◆ Work required:
From the entries below, return exactly the lines beginning at the one that contains "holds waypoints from" and ending at the one that contains "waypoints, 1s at", both of them included, and only those lines.

======== Data for processing ========

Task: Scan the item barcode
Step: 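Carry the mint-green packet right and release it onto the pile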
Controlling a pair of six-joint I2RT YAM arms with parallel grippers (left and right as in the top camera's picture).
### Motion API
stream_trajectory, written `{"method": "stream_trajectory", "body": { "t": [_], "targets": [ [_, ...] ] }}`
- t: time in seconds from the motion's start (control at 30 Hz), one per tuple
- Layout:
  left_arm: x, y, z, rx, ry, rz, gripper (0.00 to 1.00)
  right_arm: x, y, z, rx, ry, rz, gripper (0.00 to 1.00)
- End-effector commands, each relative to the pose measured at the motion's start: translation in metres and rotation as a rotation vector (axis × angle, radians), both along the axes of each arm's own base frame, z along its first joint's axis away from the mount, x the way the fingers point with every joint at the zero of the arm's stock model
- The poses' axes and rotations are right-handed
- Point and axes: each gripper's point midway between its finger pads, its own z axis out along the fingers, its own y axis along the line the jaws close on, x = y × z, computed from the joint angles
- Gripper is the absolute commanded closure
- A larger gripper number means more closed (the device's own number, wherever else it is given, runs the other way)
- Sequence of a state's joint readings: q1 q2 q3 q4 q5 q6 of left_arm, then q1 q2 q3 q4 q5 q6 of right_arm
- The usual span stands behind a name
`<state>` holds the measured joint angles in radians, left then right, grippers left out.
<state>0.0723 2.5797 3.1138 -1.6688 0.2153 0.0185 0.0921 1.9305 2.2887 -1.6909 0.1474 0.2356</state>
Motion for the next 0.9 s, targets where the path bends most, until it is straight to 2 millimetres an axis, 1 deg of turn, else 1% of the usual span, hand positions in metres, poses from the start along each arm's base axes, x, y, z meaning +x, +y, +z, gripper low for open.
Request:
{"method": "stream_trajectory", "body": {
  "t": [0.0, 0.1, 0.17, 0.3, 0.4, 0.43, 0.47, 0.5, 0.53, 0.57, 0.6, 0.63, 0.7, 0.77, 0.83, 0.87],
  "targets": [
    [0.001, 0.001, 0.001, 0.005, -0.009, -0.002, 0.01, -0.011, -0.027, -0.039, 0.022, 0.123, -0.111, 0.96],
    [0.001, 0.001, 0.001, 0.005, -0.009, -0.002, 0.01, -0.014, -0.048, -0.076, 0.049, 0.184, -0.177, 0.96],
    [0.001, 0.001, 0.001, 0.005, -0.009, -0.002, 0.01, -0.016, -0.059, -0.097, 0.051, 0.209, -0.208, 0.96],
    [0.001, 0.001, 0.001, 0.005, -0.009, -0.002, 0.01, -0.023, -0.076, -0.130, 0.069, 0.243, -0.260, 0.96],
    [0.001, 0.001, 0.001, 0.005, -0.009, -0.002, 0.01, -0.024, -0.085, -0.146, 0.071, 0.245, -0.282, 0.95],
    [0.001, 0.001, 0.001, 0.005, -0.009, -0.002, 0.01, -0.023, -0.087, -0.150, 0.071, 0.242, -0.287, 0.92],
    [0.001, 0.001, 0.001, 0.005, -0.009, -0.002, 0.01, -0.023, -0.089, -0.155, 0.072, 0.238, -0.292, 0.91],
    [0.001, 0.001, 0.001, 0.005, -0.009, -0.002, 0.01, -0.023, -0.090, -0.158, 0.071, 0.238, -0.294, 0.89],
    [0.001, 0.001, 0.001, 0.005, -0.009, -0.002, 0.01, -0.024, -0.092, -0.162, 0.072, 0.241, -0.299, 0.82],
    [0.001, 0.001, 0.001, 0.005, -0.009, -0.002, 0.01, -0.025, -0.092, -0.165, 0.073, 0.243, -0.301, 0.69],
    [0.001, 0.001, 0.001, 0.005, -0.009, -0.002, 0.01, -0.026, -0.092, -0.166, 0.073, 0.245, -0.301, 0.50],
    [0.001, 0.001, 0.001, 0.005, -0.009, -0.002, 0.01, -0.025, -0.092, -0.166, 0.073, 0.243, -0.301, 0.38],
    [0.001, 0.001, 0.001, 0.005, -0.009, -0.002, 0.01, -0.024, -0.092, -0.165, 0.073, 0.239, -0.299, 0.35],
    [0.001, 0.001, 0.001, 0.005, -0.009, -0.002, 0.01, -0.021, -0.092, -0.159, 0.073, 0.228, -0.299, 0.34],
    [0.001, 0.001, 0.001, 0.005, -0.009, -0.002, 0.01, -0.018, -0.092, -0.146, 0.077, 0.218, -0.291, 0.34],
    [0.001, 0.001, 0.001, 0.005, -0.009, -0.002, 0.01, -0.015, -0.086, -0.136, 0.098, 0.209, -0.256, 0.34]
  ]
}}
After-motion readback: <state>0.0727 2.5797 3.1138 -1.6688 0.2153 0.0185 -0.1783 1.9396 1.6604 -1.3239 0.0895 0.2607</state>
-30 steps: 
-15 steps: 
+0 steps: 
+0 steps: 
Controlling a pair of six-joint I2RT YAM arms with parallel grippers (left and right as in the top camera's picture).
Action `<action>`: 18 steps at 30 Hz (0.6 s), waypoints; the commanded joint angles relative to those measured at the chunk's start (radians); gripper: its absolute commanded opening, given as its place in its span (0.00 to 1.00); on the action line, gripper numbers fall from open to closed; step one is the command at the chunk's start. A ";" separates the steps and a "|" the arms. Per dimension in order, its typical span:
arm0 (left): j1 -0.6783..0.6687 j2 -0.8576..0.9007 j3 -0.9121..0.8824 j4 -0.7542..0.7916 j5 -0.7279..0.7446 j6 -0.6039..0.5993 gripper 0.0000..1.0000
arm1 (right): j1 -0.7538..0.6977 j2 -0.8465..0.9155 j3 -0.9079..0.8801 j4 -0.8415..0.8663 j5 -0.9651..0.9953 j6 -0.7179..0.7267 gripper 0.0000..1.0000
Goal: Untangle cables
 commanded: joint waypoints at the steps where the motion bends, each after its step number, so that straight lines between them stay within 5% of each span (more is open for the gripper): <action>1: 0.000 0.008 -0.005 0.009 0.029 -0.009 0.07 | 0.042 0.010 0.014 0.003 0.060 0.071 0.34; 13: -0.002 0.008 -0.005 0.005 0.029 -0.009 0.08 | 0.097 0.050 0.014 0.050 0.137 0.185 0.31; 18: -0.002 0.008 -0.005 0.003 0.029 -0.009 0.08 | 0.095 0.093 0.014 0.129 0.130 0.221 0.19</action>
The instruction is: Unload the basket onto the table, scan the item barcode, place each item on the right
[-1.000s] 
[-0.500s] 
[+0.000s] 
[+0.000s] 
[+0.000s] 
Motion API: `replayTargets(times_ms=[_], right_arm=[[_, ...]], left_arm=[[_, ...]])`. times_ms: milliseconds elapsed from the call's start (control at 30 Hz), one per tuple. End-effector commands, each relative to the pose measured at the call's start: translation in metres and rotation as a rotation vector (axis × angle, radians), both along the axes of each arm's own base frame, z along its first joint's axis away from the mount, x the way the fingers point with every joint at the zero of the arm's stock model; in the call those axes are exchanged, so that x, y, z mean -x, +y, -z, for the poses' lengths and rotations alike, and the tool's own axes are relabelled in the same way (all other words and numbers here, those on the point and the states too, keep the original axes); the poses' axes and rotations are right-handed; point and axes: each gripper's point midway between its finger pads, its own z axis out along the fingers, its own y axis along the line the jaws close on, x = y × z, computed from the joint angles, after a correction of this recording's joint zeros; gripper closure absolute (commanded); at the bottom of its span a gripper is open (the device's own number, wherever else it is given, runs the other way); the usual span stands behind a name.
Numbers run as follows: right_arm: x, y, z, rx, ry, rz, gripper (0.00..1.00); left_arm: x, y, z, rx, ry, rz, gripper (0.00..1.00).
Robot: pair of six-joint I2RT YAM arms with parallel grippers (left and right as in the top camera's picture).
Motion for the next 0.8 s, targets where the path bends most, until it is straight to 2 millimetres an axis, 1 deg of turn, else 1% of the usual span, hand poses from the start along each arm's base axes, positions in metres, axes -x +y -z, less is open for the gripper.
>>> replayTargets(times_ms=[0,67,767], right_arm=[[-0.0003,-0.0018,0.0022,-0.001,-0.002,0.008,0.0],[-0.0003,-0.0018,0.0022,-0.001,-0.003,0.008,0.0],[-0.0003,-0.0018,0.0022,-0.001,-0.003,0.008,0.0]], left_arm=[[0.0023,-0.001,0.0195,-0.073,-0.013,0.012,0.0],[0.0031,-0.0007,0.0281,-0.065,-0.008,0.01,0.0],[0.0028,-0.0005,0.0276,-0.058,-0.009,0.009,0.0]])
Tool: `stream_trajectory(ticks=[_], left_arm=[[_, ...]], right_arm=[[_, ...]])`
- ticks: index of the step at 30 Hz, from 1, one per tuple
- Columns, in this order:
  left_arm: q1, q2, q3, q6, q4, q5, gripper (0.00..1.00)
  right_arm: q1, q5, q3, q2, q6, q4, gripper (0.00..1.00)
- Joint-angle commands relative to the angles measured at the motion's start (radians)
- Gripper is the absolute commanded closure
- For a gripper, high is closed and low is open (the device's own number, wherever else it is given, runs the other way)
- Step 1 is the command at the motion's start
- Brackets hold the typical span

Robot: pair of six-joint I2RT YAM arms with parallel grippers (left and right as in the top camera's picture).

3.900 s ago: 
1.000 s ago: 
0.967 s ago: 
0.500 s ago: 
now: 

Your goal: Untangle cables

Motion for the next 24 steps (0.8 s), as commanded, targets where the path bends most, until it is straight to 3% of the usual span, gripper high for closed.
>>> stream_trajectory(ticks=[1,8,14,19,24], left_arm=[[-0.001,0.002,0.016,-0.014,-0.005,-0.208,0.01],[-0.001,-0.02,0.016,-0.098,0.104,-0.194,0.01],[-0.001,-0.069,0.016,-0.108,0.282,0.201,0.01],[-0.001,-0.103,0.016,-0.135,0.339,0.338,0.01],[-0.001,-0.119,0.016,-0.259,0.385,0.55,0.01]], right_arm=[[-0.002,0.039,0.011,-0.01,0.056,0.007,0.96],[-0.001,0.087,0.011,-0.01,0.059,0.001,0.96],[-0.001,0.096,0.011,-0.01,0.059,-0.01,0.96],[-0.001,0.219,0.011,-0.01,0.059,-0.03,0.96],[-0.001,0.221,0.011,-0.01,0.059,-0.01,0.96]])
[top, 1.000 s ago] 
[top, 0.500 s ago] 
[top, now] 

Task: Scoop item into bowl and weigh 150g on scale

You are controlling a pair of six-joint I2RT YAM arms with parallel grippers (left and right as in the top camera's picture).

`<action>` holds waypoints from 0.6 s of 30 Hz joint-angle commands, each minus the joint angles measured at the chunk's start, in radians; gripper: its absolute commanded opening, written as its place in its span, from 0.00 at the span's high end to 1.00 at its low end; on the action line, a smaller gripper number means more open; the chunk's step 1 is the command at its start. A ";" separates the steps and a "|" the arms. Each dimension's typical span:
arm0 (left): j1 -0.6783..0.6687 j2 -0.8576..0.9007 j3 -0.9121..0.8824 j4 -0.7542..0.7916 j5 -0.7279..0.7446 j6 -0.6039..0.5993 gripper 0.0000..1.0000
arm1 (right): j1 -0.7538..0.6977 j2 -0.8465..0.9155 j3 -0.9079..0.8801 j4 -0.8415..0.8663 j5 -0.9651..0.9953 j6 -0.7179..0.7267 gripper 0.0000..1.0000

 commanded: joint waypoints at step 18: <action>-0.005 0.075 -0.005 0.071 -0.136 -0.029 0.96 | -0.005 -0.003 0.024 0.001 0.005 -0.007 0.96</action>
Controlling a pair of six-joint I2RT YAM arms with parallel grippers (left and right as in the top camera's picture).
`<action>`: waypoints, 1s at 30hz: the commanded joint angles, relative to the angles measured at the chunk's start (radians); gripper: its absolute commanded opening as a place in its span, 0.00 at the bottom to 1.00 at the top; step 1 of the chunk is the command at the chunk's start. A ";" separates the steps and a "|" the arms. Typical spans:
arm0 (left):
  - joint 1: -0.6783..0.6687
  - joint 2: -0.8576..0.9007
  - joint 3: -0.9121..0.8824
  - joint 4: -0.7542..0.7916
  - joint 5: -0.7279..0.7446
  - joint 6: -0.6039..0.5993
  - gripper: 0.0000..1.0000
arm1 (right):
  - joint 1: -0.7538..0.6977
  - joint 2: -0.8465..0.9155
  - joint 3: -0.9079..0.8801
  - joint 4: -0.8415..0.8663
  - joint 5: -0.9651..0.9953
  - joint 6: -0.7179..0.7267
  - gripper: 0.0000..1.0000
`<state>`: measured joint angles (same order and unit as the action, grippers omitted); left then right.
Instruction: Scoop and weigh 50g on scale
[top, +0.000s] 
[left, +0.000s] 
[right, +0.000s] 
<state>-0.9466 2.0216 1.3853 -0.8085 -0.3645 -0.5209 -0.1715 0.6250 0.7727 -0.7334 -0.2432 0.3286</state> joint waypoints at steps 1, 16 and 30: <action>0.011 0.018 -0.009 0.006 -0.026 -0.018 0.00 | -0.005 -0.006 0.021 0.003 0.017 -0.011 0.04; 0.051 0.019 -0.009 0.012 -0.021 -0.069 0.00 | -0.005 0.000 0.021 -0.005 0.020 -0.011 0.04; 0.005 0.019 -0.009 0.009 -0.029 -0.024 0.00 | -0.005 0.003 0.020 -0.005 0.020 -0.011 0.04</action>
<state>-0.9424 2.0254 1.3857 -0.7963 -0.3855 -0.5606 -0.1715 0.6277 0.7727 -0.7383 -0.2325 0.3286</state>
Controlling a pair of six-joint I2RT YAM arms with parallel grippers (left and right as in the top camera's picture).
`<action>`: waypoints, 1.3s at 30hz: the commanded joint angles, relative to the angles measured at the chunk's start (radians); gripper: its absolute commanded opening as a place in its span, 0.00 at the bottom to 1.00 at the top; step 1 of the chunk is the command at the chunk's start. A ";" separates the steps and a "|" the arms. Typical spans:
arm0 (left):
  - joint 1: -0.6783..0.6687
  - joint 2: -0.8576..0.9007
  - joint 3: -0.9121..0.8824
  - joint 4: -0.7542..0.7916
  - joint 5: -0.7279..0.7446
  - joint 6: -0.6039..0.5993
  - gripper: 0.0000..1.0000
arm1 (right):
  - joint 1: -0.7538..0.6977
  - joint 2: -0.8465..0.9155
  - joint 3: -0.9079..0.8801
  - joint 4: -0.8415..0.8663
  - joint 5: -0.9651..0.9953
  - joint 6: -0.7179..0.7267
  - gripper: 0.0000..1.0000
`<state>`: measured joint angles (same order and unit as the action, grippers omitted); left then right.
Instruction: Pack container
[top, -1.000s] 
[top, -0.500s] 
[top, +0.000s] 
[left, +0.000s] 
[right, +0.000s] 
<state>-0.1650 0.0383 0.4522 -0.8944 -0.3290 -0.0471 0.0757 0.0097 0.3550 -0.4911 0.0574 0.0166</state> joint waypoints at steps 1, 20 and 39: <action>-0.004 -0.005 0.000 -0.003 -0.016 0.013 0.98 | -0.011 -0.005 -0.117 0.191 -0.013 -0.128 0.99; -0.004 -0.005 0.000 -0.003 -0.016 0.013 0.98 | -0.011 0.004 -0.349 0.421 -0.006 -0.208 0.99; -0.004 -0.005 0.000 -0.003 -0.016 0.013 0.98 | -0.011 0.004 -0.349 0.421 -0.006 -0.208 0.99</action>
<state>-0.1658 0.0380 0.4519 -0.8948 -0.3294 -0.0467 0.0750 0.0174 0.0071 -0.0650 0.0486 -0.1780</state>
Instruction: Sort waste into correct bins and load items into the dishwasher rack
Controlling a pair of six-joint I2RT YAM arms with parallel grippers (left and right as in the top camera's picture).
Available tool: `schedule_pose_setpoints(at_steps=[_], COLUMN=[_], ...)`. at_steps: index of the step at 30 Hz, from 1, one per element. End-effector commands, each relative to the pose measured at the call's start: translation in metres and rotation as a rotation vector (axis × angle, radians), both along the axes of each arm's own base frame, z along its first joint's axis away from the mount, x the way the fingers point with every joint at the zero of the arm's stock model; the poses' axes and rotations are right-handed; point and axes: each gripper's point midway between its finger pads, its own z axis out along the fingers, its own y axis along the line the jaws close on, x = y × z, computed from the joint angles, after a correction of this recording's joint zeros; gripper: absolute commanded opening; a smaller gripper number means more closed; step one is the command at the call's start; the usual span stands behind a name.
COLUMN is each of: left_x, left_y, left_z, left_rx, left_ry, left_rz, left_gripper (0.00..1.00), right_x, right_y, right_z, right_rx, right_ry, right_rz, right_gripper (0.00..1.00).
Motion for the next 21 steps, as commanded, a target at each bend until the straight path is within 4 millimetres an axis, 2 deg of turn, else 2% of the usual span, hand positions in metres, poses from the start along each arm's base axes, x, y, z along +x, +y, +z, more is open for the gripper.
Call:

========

◆ Answer space:
`<action>` holds waypoints from 0.6 s of 30 Hz joint-angle commands, each minus the joint angles measured at the chunk's start, in radians; gripper: its absolute commanded opening, written as its place in its span, from 0.00 at the span's high end to 1.00 at its low end; on the action line, a smaller gripper number means more open; the chunk's step 1 is the command at its start. A ";" separates the steps and a "|" the arms. Each dimension's typical span:
arm0 (left): j1 -0.6783..0.6687 j2 -0.8576..0.9007 j3 -0.9121..0.8824 j4 -0.7542..0.7916 j5 -0.7279..0.7446 j6 -0.6039..0.5993 gripper 0.0000..1.0000
arm1 (right): j1 -0.7538..0.6977 j2 -0.8465..0.9155 j3 -0.9079..0.8801 j4 -0.8415..0.8663 j5 -0.9651..0.9953 j6 -0.7179..0.7267 gripper 0.0000..1.0000

 commanded: joint waypoints at step 18: <action>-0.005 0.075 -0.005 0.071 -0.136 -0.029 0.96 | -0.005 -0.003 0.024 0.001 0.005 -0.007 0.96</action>
Controlling a pair of six-joint I2RT YAM arms with parallel grippers (left and right as in the top camera's picture).
`<action>`: waypoints, 1s at 30hz: the commanded joint angles, relative to the angles measured at the chunk's start (radians); gripper: its absolute commanded opening as a place in its span, 0.00 at the bottom to 1.00 at the top; step 1 of the chunk is the command at the chunk's start. A ";" separates the steps and a "|" the arms. Typical spans:

The response to the exercise has been completed.